A coordinator countered that Holtz's inaction showed that he knew that the membership wouldn't want a camera installation by fiat. "It's a proof of him knowing when not to use power."
A member objected to using the building-signing crisis as a reason for redesigning the board. "This is like deciding to hold a Constitutional Committee if you don't like Congress. What could come of that?" ("Progress," growled someone.)
Most speakers pleaded for more time to debate such a specific proposal. Changing governance has been discussed for years, but more generally. "This issue will not go away. . . . Entropy has happened; the egg is cracked and is lying on the floor," said one member. Holtz, she added with a little more clarity, would not be around forever; we must beyond a coop centered around "one major personality." Other simply praised Holtz's "integrity, vision, committment."
Board member Melinda Marx protested the "technocratic" approach to the board-redesign proposal, and said that coop growth was too important to allow to evolve undirected. Define "bigger" and "better," she challenged. Other members worried expanding the board would turn GM attendees into passive observers. One member complained that Screwvala was skirting the issue of authority. If we vest a board with greater power, he said, they will make the decisions, not the general membership. "We're talking about changing a messy, dirty, scruffy, ratty, irreverent democracy. . . . We'd be making the trains run on time. Sometimes we don't want the trains to run on time."
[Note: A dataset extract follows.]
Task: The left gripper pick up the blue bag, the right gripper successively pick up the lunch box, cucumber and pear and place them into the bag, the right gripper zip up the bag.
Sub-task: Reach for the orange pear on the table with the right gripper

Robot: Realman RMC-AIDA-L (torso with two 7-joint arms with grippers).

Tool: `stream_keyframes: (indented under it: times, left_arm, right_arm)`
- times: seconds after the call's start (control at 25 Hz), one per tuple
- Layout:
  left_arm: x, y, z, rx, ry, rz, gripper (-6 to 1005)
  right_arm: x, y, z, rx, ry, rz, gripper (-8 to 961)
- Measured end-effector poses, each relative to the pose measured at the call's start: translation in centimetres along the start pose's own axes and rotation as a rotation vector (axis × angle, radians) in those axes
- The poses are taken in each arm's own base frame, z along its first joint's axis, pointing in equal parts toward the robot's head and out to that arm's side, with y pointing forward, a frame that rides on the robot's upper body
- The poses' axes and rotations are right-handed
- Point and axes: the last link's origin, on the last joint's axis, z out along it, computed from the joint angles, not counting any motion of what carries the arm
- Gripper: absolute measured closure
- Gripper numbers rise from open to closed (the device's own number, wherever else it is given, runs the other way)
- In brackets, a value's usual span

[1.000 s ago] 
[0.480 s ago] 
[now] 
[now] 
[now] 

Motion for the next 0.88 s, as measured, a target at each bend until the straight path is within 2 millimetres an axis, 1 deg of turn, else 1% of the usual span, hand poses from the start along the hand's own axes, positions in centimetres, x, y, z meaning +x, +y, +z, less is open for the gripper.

The chilling invocation of fascism put a pall on the rest of the meeting. Gorenberg retold the inability of the GM to deal with the Building Next Door purchase or the dissolution of the Project Development Team. Screwvala said that the current direct-democracy GM could be packed just as easily by special interests (referring to the coordinators) as the upcoming meeting to approve the new steering committee members, which Holtz had baldly threatened to pack himself.
Finally the proposal was reread. A member immediately challenged it for being different from the printed agenda. The chair said Screwvala had changed it in response to all the helpful discussion. We voted and it failed 43-61 with 9 abstentions. The board of directors, ever changeless, voted 6-0 to approve the GM's votes.